Vérifiez les vis tous les ans. Certaines se desserrent avec les dilatations. Un tour de visseuse (5 minutes) resserre tout. J’ai négligé ça : trois lames se soulevaient légèrement. Depuis que je vérifie annuellement, plus aucun problème.
Les erreurs qui coûtent cher
Négliger le drainage
Une terrasse qui baigne dans l’eau pourrit en deux ans. Mon sol mal drainé gardait l’humidité : champignons et pourriture rapide. Depuis que j’ai refait avec gravillons et pente correcte, le bois sèche rapidement même après grosse pluie.
Prévoyez toujours l’évacuation de l’eau.
Sur un balcon, dirigez vers l’évacuation existante. Sur terre, créez une légère pente vers le jardin. Ma règle : l’eau ne doit jamais stagner plus de 2 heures après la pluie.
Poser sur sol instable
Le sol doit être stable et plan. Mon premier projet sur terre fraîchement retournée : la terrasse a bougé de 3 cm en six mois, créant des déformations. Tassez vraiment le sol, laissez reposer une semaine, vérifiez à nouveau avant de poser.
Une dalle béton de 8-10 cm d’épaisseur garantit la stabilité absolue. Coût : 15-25€/m² en faisant soi-même. Pour une terrasse définitive sur terre, ça vaut l’investissement. Ma terrasse actuelle sur dalle ne bouge pas d’un millimètre depuis quatre ans.
Budget réel pour 10 m²
Voilà mes coûts réels sur mon dernier projet :
• Palettes EUR (10 pièces) : 50€
• Lambourdes (10 x 2,40m) : 50€
• Vis inox (200 pièces) : 18€
• Géotextile : 20€
• Traitement bois 5L : 28€
• Lasure 5L : 32€
• Équerres métalliques : 12€
• Petites fournitures (cales, etc.) : 15€
Total matériel : 225€ pour 10 m² soit 22,50€/m². Avec des palettes gratuites, descendez à 175€. En comparaison, une terrasse en bois exotique coûte 80-120€/m² en matériel seul.
Si je compte mon temps (16 heures de travail), j’économise environ 800€ par rapport à un artisan qui facture 50-70€/m² en fourniture et pose.
La durée de vie réelle
Avec un entretien correct, comptez 5-8 ans. Ma première terrasse a tenu quatre ans avant que je ne la change par choix esthétique, pas par nécessité. Le bois était encore sain. Un voisin a la sienne depuis sept ans : toujours nickel avec lasure tous les trois ans.

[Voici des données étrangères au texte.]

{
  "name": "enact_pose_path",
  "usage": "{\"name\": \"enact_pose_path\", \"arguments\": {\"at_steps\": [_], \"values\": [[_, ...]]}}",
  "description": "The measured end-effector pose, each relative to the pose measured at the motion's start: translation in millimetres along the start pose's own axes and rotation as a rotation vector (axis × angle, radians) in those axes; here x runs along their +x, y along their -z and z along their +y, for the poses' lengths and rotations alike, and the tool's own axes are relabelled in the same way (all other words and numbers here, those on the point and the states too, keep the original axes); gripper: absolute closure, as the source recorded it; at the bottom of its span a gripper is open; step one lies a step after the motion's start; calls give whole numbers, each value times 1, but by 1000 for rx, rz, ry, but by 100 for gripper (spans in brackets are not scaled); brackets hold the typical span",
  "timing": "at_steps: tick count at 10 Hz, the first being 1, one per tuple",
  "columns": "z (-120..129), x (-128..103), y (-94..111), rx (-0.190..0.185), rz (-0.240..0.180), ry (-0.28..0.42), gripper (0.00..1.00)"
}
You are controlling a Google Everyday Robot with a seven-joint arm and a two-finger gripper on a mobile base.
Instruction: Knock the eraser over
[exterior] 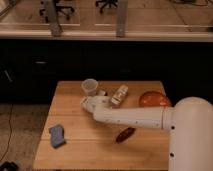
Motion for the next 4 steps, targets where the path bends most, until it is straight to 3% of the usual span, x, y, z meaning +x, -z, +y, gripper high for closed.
{"name": "enact_pose_path", "arguments": {"at_steps": [4], "values": [[0, 6, -4, 8, 15, 6, 96]]}}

Les facteurs qui réduisent la durée : exposition plein sud (le bois grise plus vite), piétinement intensif (famille nombreuse), entretien négligé. Mon utilisation modérée (2-3 personnes max) et entretien régulier expliquent la longévité.
Une terrasse en palette ne durera jamais 25 ans comme du bois exotique de qualité. Par contre, pour 20€/m², vous avez 6-7 ans de bon usage. Quand elle fatigue, vous en refaites une nouvelle pour le prix d’un resto. Le rapport coût/usage reste imbattable.

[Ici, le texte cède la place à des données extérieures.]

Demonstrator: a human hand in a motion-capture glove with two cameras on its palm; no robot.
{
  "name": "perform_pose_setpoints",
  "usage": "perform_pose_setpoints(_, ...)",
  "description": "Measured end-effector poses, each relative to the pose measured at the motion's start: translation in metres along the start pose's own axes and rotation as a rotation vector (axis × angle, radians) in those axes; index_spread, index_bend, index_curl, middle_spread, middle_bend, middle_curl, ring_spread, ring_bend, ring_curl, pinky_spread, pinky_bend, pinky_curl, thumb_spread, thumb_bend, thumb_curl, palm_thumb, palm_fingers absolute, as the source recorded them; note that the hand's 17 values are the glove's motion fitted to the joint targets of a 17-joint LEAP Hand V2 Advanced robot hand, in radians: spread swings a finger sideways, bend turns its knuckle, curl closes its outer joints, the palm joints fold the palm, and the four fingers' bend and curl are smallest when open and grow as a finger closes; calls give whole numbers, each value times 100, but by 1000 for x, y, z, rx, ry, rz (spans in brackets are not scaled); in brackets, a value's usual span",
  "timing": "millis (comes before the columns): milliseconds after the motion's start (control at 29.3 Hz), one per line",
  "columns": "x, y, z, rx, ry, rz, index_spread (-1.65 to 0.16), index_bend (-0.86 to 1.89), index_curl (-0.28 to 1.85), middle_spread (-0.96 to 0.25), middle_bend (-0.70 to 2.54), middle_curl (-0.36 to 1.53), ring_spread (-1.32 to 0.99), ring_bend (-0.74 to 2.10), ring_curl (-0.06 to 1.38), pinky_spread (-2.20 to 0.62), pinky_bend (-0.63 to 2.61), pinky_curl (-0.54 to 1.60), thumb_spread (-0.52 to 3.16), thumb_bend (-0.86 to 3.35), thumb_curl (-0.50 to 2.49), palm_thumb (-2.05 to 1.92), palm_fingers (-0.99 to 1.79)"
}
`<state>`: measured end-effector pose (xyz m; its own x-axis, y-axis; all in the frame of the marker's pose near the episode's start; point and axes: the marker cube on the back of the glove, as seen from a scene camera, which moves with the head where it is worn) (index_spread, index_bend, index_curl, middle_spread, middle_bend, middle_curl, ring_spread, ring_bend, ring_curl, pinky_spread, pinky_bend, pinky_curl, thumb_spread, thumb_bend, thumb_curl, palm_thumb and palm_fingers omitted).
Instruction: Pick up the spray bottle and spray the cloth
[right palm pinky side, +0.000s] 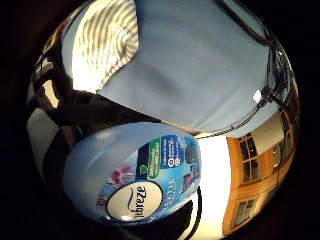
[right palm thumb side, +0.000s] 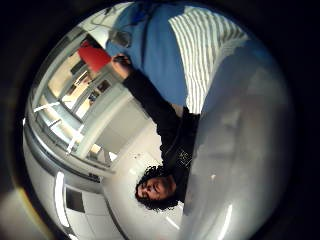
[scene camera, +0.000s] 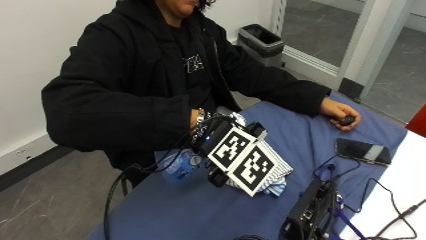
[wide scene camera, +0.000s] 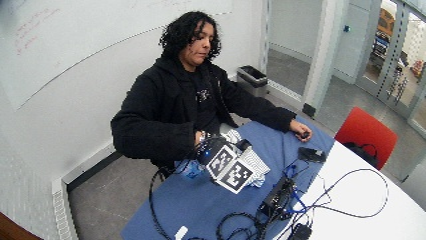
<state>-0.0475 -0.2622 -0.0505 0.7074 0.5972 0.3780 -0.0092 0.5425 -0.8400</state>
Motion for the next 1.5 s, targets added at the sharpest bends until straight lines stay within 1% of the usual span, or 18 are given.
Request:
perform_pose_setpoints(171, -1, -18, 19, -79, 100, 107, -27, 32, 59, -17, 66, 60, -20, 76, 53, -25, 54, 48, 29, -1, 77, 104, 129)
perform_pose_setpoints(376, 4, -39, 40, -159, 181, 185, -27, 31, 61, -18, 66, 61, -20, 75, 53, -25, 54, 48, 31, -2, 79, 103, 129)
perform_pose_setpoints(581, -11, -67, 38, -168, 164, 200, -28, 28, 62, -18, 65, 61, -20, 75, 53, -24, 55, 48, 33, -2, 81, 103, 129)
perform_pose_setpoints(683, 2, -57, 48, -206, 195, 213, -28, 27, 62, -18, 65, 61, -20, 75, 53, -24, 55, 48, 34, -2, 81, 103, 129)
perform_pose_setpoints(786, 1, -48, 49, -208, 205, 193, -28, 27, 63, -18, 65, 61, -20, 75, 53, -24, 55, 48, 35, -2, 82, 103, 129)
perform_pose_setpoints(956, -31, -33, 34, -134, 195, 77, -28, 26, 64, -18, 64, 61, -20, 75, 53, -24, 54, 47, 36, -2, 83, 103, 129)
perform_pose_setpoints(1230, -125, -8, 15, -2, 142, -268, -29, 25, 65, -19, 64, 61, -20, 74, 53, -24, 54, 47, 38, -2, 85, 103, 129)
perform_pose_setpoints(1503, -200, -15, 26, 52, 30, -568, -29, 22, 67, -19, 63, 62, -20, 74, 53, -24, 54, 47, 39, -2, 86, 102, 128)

Quand éviter ce type de projet ?
Si votre surface dépasse 20 m², le temps de démontage des palettes devient pénible. J’ai fait 18 m² une fois : trois week-ends complets. Au-delà, le bois neuf en promotion (pin traité à 12-15€/m²) devient compétitif en temps passé.
Les zones très ombragées et humides ne conviennent pas. Le bois de palette reste assez tendre : il souffre de l’humidité permanente. Mon cousin a tenté sous un couvert d’arbres : moisissure généralisée en dix-huit mois malgré le traitement.
Pour un usage commercial ou très fréquenté, partez sur du bois certifié neuf. Les palettes conviennent parfaitement aux terrasses privées familiales mais pas aux espaces recevant du public. Question de responsabilité et de durabilité.
Une terrasse en palettes EUR bien construite coûte 22€/m² en matériel et tient 6-8 ans avec entretien.
La clé : traitement bois systématique, drainage correct et structure sur lambourdes.
Comptez un week-end de travail pour 10 m². Le démontage des palettes prend 40% du temps total : anticipez-le. Idéal pour budgets serrés ou projets temporaires, à éviter au-delà de 20 m² où le temps investi dépasse le gain financier.